Described two piezoelectric ceramic actuators are arranged on respectively on the flexible side chain below described moving platform and on the flexible side chain in left side, be positioned at the piezoelectric ceramic actuator horizontal positioned on the flexible side chain in moving platform below, working end, right side withstands on the first flexible vertical beam of described pair of parallelogram compliant mechanism; The piezoelectric ceramic actuator being positioned on the flexible side chain in described moving platform left side is vertically placed, working end, bottom withstands on the first flexible vertical beam of described pair of parallelogram compliant mechanism, the contact position of the first flexible vertical beam of described two piezoelectric ceramic actuators and described pair of parallelogram compliant mechanism is end face center outside described the first flexible vertical beam, and the non-operative end of described two piezoelectric ceramic actuators is all threaded connection rigidity and is fixed on described base;

Described base is square-shaped frame shelf structure, middle part hollow out, near the side wall construction that has part to raise up along frame four drift angles, extend four block-like protrusions in described four top corner portion towards described base internal direction, described block-like protrusions is wider near described base frame portion size, narrower towards described base internal direction extension size, have tapped through hole in described size narrower part, in addition, in near protruding sidewall described drift angle, be positioned on the sidewall of upper left-hand position and have a tapped through hole, on the left of being positioned at, on the sidewall of lower position, have a tapped through hole, when installation, base by thread is rigidly secured to the below of described flexible side chain, its four frames are corresponding one by one with four flexible side chains, and ensure that each edge center line aligns with each flexible row side chain line of symmetry, described two piezoelectric ceramic actuators are threaded connection between described base side wall and described pair of parallelogram compliant mechanism.

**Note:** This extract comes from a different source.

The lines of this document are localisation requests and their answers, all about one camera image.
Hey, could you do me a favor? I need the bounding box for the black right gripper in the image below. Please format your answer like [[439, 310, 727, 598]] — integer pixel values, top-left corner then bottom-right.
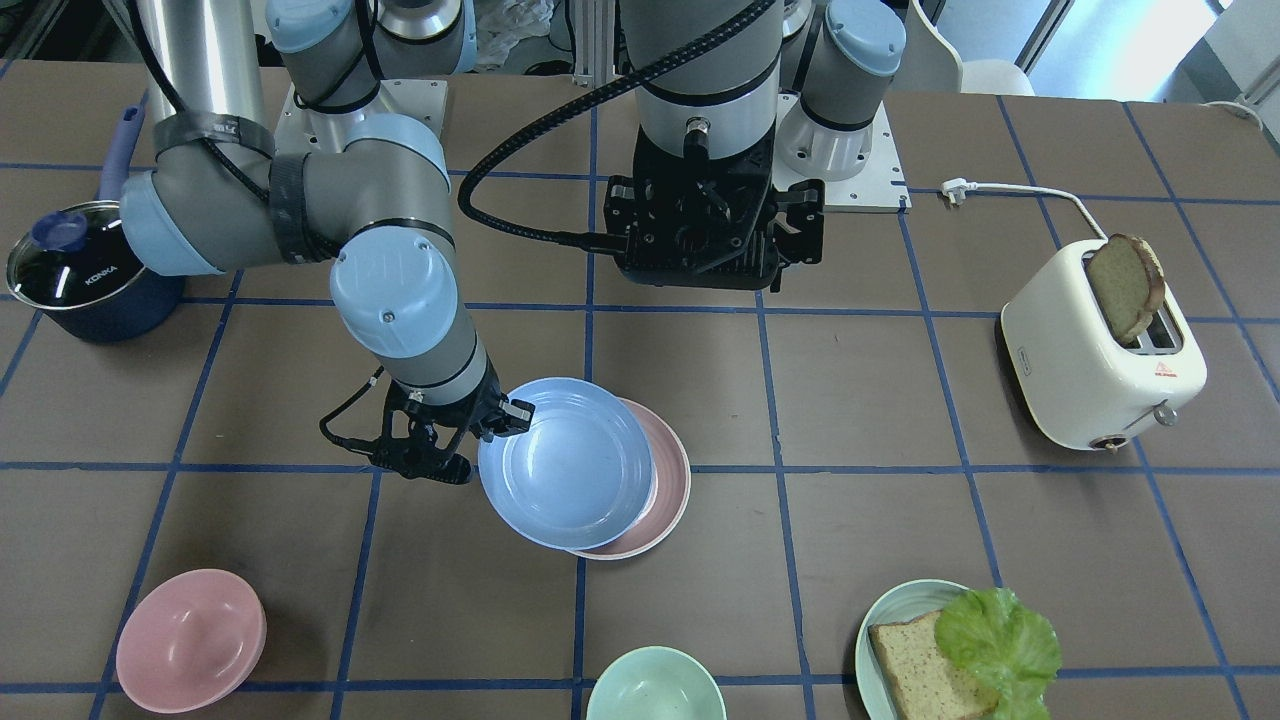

2. the flexible microposition of the parallel decoupling zero of two-in-parallel according to claim 1 mechanism, is characterized in that a described moving platform, four flexible side chains with a rigid cage and is connected the disposable acquisition of the overall processing mode of employing.

3. the flexible microposition of the parallel decoupling zero of two-in-parallel claimed in claim 1 mechanism, for doing the auxiliary positioning platform of nano-imprint lithography equipment.